Of the many classes she took, Stambaugh credits her senior leadership class with giving her the "closest glimpse" of what her life would be like after graduation. "I learned about time management with patients and how to better communicate with other staff members, patients and families," she notes. "Many patients don't make it out of the ICU, and I like being the nurse for them and their family members in some of the hardest parts of their lives."

Additionally, she said that the leadership class instructor, Merry Kelly-Rehm, was great at prompting students to think for themselves. "This class made me realize I knew a lot more about nursing than I thought I did," Stambaugh says.

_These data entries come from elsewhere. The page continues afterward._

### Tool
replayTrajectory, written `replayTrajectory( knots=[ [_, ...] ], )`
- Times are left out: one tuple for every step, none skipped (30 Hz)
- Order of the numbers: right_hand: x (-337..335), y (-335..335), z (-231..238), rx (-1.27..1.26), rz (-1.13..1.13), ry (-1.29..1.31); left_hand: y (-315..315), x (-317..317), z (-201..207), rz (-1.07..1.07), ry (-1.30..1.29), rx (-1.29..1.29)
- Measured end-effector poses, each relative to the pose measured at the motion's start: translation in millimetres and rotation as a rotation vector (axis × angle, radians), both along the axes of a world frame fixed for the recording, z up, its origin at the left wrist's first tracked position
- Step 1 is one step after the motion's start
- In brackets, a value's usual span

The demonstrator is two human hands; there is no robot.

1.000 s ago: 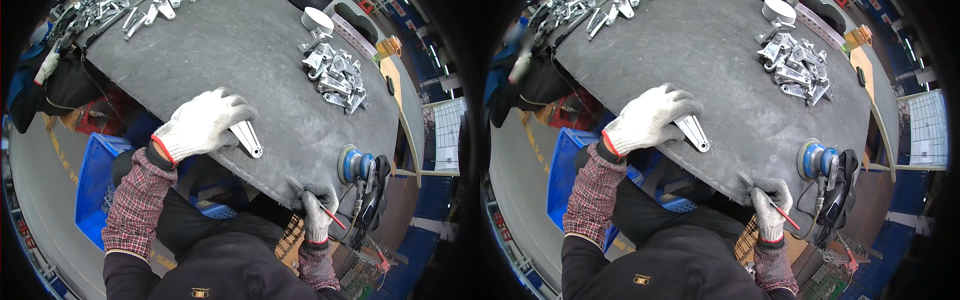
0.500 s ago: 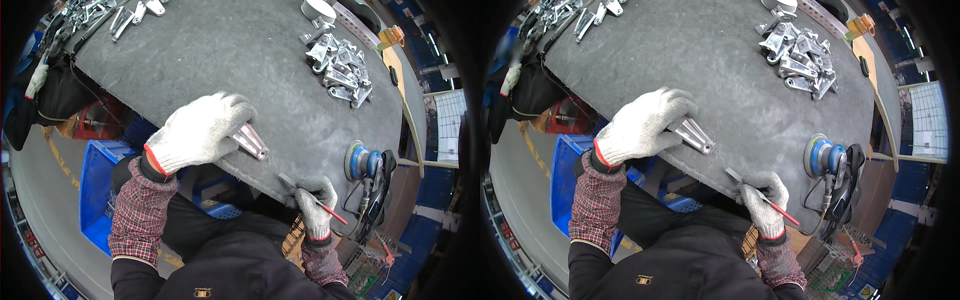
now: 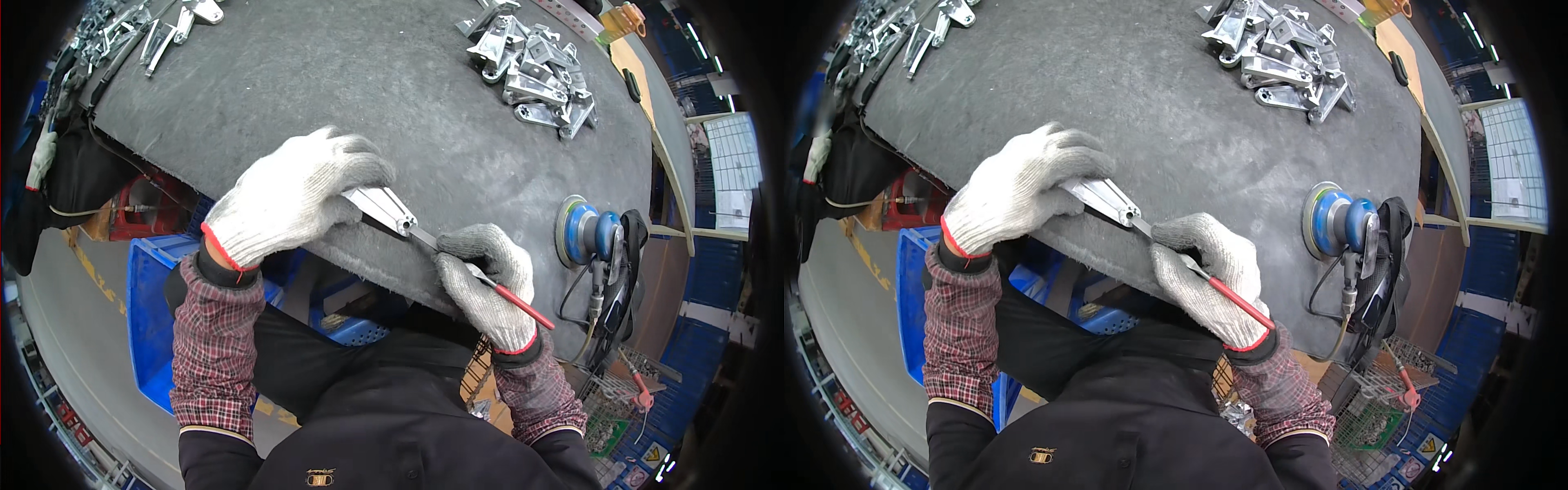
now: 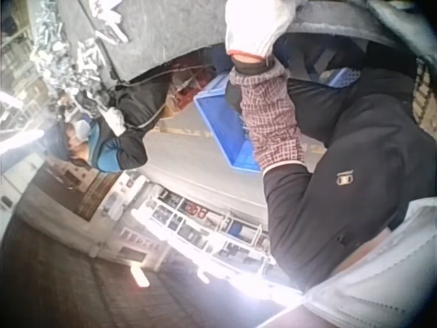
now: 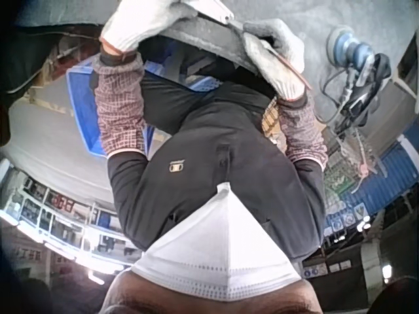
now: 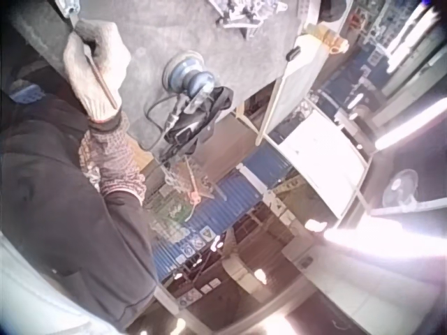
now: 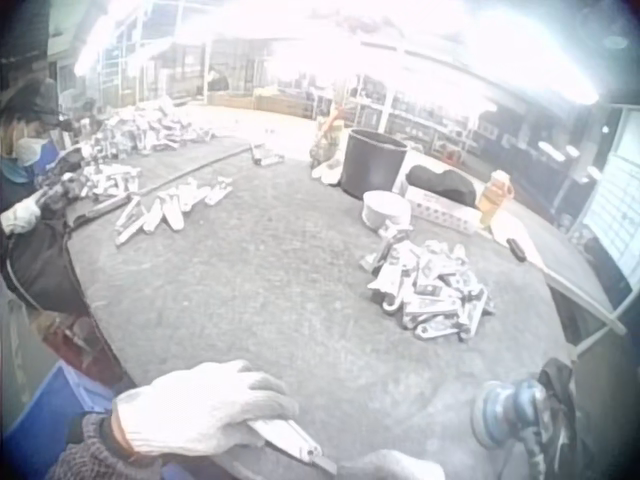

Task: The person removes burrs from metal hinge components using a deburring tool.

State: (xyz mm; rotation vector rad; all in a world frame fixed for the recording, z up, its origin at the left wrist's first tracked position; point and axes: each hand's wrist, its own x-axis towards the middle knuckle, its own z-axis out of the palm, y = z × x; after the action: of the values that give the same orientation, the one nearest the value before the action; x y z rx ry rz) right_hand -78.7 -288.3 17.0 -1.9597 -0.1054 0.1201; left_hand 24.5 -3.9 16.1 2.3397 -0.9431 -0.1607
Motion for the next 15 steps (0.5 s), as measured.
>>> replayTrajectory(
  knots=[
    [3,0,1,-0.015,0.024,-0.023,0,0,0,0.005,0.006,-0.013],
    [7,0,3,-0.031,0.047,-0.045,0,0,-1,0.010,0.012,-0.026],
    [10,-1,4,-0.031,0.047,-0.040,0,0,-1,0.010,0.017,-0.027],
    [14,-1,6,-0.064,0.096,-0.082,0,0,0,0.011,0.023,-0.025],
    [17,-1,8,-0.096,0.144,-0.123,0,1,0,0.013,0.028,-0.023],
    [18,0,10,-0.097,0.142,-0.118,0,1,-1,0.010,0.034,-0.024],
    [20,1,12,-0.106,0.143,-0.085,-1,1,-2,0.011,0.019,-0.025],
    [21,1,13,-0.115,0.144,-0.052,-1,2,-3,0.012,0.004,-0.025],
    [23,0,13,-0.114,0.145,-0.047,-1,1,-2,0.012,0.010,-0.024],
    [25,-2,13,-0.124,0.168,-0.080,-1,0,1,0.023,0.023,-0.011],
    [25,-4,13,-0.134,0.191,-0.114,-2,0,1,0.034,0.037,0.003],
    [26,-4,12,-0.133,0.192,-0.112,-1,0,1,0.035,0.039,0.003],
    [26,-4,12,-0.122,0.205,-0.124,-1,0,0,0.027,0.014,-0.010],
    [27,-4,11,-0.111,0.217,-0.136,-1,1,-1,0.018,-0.012,-0.024],
    [28,-5,10,-0.113,0.213,-0.133,-1,2,-2,0.014,-0.009,-0.026]
  ],
)
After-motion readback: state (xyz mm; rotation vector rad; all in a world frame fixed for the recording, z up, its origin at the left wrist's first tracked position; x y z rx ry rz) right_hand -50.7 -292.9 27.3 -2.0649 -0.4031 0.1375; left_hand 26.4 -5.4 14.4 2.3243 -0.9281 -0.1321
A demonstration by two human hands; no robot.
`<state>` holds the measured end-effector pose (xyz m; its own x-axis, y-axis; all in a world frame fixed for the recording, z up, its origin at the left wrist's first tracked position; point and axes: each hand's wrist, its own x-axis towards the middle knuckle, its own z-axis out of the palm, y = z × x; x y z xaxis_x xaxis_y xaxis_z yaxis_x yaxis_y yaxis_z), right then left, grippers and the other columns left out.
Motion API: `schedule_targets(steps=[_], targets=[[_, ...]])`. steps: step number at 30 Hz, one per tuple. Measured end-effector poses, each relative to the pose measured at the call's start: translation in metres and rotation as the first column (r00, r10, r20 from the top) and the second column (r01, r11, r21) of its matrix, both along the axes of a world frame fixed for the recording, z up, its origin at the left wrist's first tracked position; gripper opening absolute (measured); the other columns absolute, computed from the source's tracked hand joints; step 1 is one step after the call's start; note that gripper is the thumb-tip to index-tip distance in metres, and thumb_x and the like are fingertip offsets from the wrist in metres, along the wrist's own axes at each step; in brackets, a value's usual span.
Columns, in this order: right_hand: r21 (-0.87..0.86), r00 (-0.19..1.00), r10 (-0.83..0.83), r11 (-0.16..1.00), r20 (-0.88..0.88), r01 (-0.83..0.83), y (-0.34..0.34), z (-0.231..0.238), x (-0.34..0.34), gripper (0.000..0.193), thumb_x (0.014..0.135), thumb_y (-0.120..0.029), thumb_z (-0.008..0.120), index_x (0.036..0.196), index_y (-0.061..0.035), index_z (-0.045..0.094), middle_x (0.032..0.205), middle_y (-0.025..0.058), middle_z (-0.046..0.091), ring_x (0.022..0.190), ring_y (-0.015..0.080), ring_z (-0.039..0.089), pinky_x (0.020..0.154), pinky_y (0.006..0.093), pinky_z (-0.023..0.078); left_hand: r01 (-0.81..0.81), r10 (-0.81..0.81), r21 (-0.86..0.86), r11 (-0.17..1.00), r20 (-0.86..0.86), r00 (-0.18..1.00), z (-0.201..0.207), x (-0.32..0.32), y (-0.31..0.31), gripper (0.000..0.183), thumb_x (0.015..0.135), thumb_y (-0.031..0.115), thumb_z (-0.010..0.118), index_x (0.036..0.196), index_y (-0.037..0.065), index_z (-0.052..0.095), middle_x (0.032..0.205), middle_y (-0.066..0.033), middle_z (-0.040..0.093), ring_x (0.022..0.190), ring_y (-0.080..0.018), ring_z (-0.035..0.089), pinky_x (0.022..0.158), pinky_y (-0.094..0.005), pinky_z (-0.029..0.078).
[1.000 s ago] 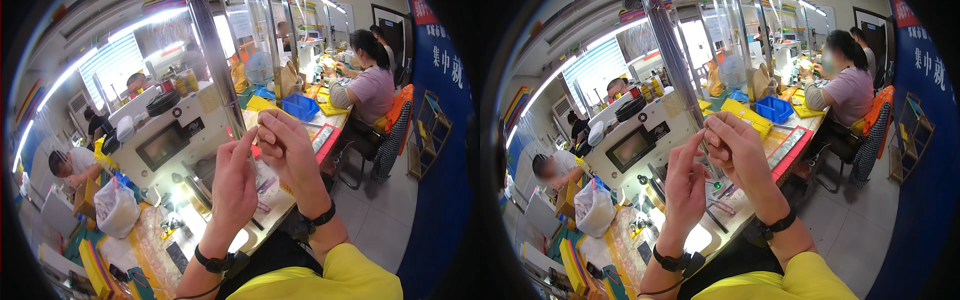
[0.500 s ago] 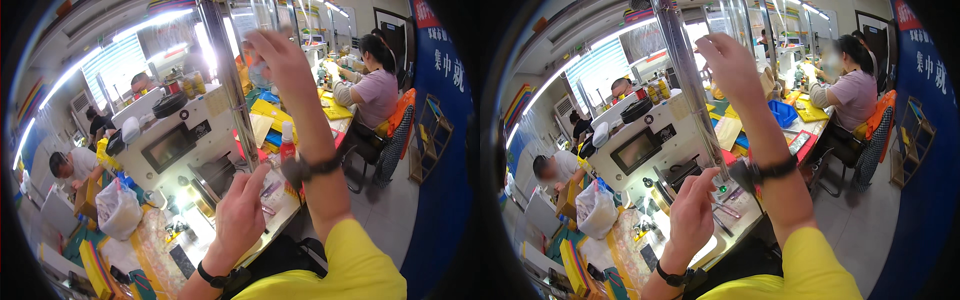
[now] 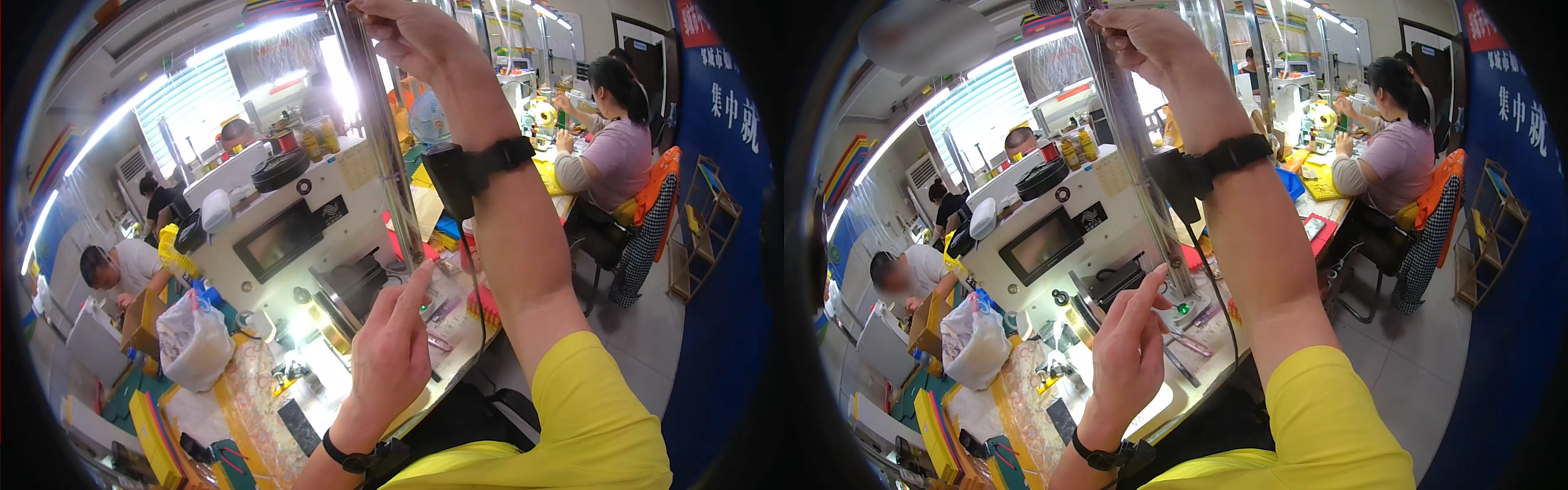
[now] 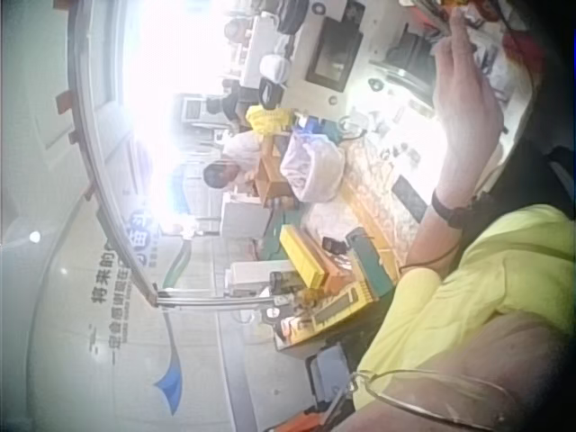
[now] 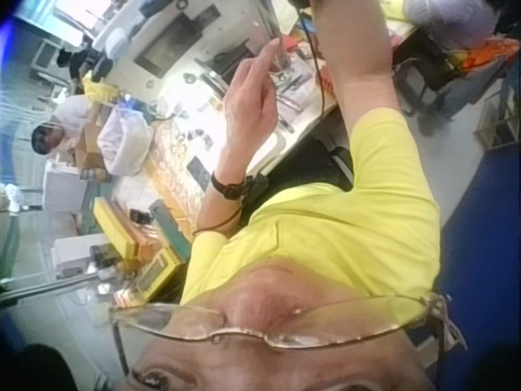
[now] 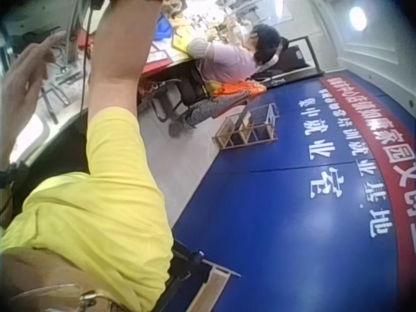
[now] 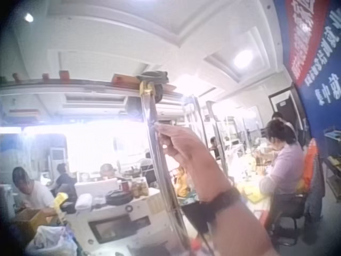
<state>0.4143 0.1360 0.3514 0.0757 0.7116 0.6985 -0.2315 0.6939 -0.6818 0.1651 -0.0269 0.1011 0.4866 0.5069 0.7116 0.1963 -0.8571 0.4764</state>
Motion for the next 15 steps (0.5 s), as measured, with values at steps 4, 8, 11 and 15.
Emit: schedule_targets(steps=[4,8,11,15], targets=[[0.001,0.999,-0.006,1.000,-0.048,0.006,0.010,0.004,0.002,0.009,0.105,-0.022,0.076,0.107,-0.0136,0.077,0.086,-0.0056,0.066,0.075,0.0086,0.057,0.068,0.0262,0.047,-0.004,0.004,-0.011,1.000,-0.008,1.000,0.002,-0.001,-0.006,0.070,0.094,-0.019,0.051,0.159,0.006,0.059,0.110,-0.0113,0.070,0.082,-0.0167,0.067,0.076,-0.0320,0.058],[0.163,0.990,0.033,0.987,-0.138,-0.011,0.004,0.005,-0.003,0.009,0.105,-0.022,0.076,0.103,-0.0144,0.073,0.086,-0.0058,0.064,0.075,0.0088,0.058,0.068,0.0250,0.047,0.055,-0.044,-0.087,0.995,0.125,0.991,0.002,0.003,-0.010,0.067,0.097,-0.019,0.048,0.160,0.004,0.057,0.117,-0.0124,0.068,0.085,-0.0164,0.069,0.077,-0.0319,0.058],[0.087,0.915,-0.050,0.992,-0.401,0.092,-0.028,-0.015,0.004,0.014,0.105,-0.023,0.076,0.102,-0.0117,0.069,0.088,-0.0029,0.063,0.077,0.0106,0.059,0.067,0.0256,0.048,0.091,-0.077,-0.091,0.992,0.154,0.985,0.001,0.007,-0.011,0.065,0.094,-0.021,0.049,0.153,0.003,0.063,0.124,-0.0146,0.066,0.088,-0.0187,0.071,0.077,-0.0316,0.058],[0.039,0.815,0.567,0.823,-0.119,-0.567,-0.096,-0.113,0.119,0.027,0.104,-0.021,0.079,0.120,-0.0020,0.067,0.107,0.0088,0.067,0.096,0.0205,0.065,0.094,0.0416,0.061,0.181,-0.187,-0.052,0.982,-0.140,0.972,-0.032,0.010,-0.023,0.068,0.083,-0.022,0.055,0.143,0.006,0.071,0.132,-0.0178,0.065,0.093,-0.0308,0.071,0.083,-0.0380,0.060]])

Even though the stress can be intense, Stambaugh's job is the perfect intersection with her caregiving goal. "I enjoy having one or two patients at a time and having close, personalized relationships with them and their families," she says. "I also enjoy working with other ICU nurses because we all know just how hard it can be some days."

As a student, Stambaugh notes that she didn't always appreciate her "block" classes — those whose subject matter seemed far from her career goals. However, she says, "being in classes with non-nursing students was very helpful. Nursing schools are designed to be pretty streamlined, so new graduates have the same basic knowledge. So taking other classes made me more well-rounded. This in turn, has helped me better communicate with members of the interdisciplinary team — physicians, social workers, lab techs, pharmacists — and especially patient families who come from every walk of life."

Moreover, Hilary expanded her horizons and deepened her understanding of cultural differences by studying abroad in Morocco. "I learned more about Middle Eastern conflicts, especially the Israeli-Palestinian conflict and the United States' place in the world from a completely different perspective," she notes. "The ability to interact in a more culturally aware manner is invaluable in giving unbiased, culturally-sensitive nursing care," she said.

Choosing The University of Tulsa was an easy decision for Stambaugh. She liked the university's size and location, and said, "What really clinched TU for me was how much credit I received for completing IB courses and receiving my International Baccalaureate diploma in high school. All that IB credit enabled me to switch majors without delaying my college graduation."

At this writing, Hilary is transitioning from being a staff nurse at Tulsa's St. John Medical Center's Adult ICU to an assignment with American Mobile (a travel nurse staffing agency) as a nurse in Los Angeles where she will work a 13-week assignment of 12-hour night shifts in an ICU. "I will essentially be doing the same thing that I've been doing at St. John, just in California!" she quips.

Her advice to those interested in a nursing career is practical: "Shadow a nurse or work in a healthcare related area." She would also caution those seeking a nursing career about the hazards of burnout and compassion fatigue. "However, the nice thing about nursing is that you can change areas without having to return to school. Once you've decided it's a good career, I would say jump in wholeheartedly! Study hard and be the nurse that you would want taking care of your mother, father, sister, brother or child."